I’m currently attempting to do some parallel computing. In this previous post, I found the computation to be suspiciously slow. So I tried the #2 case in this tutorial as a test.
According to the information in the tutorial, the calculation of the second input file, which contains 5 SCF steps, should be completed in about a minute using 64 processes in parallel. However, when I did it in practice, it took me more than 2 minutes to complete a single SCF step. Something must be very wrong, but I have no clue how to locate the problem. The log, input, and output files are below (I’ve manually killed this job after SCF step 3, but time information is still in the log file): tparal_bandpw_02.log (78.6 KB) tparal_bandpw_02.abi (10.2 KB) tparal_bandpw_02.abo (42.2 KB)
How do I fix this problem? Or is there any other information I can provide to help pinpoint the problem? Thank you very much.
I think this might be where the problem is, I tried to use a single node and the job finished pretty fast.
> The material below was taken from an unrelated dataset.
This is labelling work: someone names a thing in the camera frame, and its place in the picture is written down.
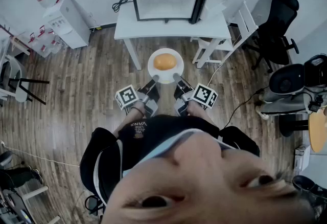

If one “node” in my system has less than 64 CPUs and I have to use two nodes for this, but my ABINIT executable was compiled without OpenMP support, will it cause a problem like this?
Regarding the netlib library, did you compile from source or install a netlib package?
LINALG libraries (OpenBlas, MKL, etc.) are generally compiled with OMP.
Our cluster has only 56 CPUs per node. The result I found is that only when using one node (OMP_NUM_THREADS=1) and total cores 48 < 56, the 48 core 1 thread case, the Proc time is about 200 seconds. For the 64c1t and 32c2t cases, their Proc time is much longer.
And in all three cases, the overall time is still way longer than the result in that tutorial.